Stored records
Segment Open
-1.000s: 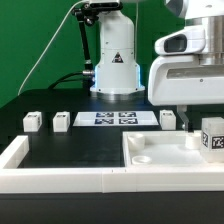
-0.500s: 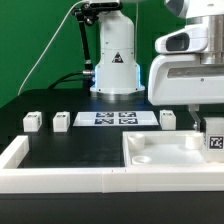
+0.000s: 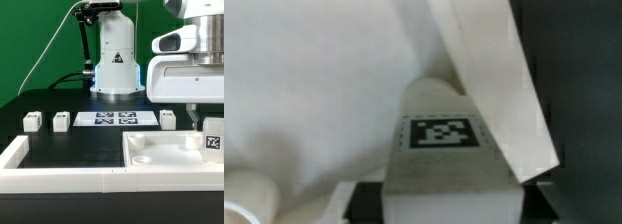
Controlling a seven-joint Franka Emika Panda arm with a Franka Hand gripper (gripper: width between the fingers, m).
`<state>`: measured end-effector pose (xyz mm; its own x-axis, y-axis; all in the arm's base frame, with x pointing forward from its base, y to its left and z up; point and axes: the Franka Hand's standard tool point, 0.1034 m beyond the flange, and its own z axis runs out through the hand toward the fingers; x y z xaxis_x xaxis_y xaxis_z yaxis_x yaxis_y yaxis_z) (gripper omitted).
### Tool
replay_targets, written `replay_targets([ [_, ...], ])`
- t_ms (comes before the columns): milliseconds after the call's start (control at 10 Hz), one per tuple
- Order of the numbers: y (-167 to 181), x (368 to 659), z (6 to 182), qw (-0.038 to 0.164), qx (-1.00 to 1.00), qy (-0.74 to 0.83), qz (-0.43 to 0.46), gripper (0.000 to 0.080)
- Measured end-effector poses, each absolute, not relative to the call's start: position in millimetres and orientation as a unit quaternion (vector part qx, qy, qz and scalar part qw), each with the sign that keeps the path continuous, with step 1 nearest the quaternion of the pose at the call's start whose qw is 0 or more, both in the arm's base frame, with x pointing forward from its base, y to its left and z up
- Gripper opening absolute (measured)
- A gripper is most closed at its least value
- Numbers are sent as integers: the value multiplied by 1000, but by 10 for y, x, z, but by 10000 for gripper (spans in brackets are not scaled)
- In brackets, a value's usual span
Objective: Assemble square table
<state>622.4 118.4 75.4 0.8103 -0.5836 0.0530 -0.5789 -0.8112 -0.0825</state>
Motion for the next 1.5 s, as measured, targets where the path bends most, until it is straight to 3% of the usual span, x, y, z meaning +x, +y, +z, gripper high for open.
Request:
replay_targets([
  [800,1113,6216,752,50,-775,630,-6,292],
  [1200,1114,6209,749,51,-713,700,2,292],
  [1400,1129,6205,746,52,-698,715,4,524],
  [1500,1131,6204,744,52,-709,703,4,524],
])
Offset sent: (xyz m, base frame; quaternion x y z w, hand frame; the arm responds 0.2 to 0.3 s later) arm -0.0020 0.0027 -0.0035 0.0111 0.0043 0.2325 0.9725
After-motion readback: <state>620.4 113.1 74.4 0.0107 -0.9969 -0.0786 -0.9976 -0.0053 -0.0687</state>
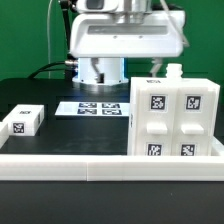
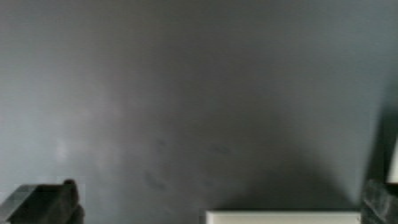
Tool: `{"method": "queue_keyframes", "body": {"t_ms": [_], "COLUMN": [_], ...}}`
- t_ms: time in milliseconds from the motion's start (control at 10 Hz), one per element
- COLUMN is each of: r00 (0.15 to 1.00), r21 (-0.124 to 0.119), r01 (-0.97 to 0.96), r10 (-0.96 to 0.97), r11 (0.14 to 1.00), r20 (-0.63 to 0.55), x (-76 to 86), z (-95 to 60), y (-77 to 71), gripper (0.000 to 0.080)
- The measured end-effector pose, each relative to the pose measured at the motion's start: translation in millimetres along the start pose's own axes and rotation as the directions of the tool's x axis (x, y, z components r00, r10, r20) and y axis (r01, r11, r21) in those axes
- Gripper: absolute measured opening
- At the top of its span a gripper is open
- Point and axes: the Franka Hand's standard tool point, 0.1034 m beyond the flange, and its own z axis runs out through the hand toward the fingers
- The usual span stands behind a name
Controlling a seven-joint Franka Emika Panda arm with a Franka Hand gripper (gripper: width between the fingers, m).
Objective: Assemble cabinet
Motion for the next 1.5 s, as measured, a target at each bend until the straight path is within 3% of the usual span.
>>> {"method": "queue_keyframes", "body": {"t_ms": [200, 600, 1100, 1500], "r00": [1.000, 1.000, 0.996, 0.994], "r21": [-0.017, -0.023, -0.027, -0.033], "r01": [0.000, 0.011, 0.077, 0.087], "r10": [0.000, -0.011, -0.075, -0.085], "r11": [1.000, 1.000, 0.997, 0.996], "r20": [0.018, 0.015, 0.048, 0.068], "x": [-9.9, -10.3, -32.9, -45.0], "z": [8.5, 7.2, 20.3, 32.3], "y": [35.3, 55.1, 133.7, 170.0], "gripper": [0.0797, 0.0797, 0.0797, 0.0797]}}
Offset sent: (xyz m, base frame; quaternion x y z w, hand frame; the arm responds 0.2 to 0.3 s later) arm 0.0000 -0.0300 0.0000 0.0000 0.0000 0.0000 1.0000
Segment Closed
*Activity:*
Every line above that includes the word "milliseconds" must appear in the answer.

*Solution below:*
- t_ms (comes before the columns): milliseconds after the call's start (control at 10 Hz), one per tuple
- t_ms: time in milliseconds from the motion's start (control at 10 Hz), one per element

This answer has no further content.